Assigned task
Lines with the string "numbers" in the data below: report how many there are, and write nothing but the number.

Collected material
^^^^

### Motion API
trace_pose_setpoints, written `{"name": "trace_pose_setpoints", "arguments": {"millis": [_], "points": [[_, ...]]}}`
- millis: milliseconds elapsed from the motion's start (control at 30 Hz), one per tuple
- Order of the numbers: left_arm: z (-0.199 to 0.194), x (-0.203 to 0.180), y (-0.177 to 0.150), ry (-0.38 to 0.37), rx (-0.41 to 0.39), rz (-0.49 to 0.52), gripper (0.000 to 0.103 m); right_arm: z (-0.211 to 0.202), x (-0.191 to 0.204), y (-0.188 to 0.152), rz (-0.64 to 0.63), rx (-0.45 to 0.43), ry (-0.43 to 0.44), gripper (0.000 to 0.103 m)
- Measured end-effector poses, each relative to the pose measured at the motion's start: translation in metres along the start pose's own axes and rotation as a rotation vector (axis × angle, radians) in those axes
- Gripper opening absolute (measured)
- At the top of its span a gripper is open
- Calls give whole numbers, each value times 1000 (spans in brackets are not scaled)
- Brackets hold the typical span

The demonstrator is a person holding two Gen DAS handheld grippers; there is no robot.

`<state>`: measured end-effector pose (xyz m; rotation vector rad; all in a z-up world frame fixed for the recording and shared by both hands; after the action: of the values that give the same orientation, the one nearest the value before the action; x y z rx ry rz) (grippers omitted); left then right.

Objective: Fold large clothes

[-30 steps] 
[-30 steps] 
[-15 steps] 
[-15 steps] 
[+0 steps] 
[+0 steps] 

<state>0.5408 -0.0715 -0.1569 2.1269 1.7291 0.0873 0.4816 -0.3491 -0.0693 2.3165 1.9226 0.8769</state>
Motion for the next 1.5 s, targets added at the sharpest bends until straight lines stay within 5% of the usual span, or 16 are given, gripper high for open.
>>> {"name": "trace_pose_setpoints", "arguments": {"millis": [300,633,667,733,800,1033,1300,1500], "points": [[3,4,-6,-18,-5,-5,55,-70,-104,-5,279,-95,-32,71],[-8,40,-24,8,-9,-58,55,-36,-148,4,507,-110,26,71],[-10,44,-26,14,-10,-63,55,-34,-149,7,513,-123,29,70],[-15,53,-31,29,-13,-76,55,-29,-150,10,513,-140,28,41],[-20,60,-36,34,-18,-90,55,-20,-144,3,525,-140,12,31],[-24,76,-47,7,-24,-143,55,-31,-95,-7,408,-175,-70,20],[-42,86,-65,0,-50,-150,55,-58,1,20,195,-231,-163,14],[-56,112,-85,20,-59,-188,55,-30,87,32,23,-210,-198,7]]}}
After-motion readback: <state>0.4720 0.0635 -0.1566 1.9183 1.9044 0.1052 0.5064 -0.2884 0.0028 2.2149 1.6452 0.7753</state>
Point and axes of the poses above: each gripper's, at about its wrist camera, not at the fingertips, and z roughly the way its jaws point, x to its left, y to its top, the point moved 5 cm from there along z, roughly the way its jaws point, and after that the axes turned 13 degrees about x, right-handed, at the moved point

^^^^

Written answer
2